Problem details: Repeat only the lines below from the one containing "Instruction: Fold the" through the one containing "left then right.", inclusive, exactly as written.
##### Source material
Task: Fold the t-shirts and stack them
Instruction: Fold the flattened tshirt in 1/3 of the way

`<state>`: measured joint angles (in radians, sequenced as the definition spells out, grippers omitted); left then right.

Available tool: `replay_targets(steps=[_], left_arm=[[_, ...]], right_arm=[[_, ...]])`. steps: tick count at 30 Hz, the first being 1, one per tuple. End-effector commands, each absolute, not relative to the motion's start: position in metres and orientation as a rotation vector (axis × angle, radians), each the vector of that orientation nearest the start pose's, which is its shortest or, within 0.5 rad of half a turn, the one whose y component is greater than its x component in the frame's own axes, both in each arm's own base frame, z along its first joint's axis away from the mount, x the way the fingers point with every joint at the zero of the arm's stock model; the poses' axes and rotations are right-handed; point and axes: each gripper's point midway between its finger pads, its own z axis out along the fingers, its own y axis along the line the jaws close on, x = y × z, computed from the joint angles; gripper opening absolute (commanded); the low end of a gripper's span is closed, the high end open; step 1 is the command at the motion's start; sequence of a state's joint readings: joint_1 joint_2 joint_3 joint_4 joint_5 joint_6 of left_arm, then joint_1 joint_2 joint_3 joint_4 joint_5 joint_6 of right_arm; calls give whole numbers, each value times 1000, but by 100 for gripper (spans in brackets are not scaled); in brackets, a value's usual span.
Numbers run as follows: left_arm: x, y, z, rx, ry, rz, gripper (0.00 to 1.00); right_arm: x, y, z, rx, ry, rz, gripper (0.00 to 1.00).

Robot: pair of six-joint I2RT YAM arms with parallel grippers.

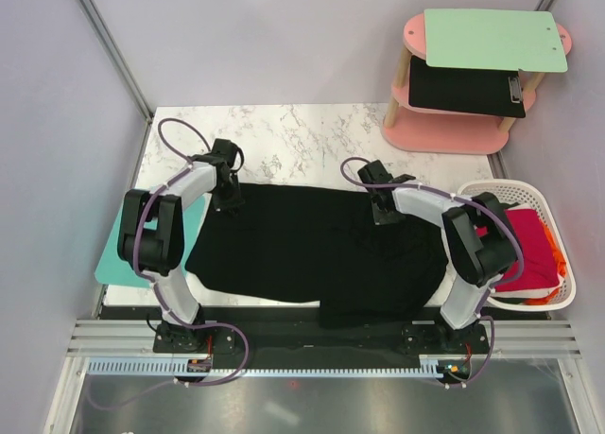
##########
Response to this exercise:
Instruction: Fold the flattened tshirt in 1/3 of the way

`<state>`: measured joint angles (in radians, sequenced as the definition spells out, grippers omitted); left then right.

What this exercise needed has been supplied.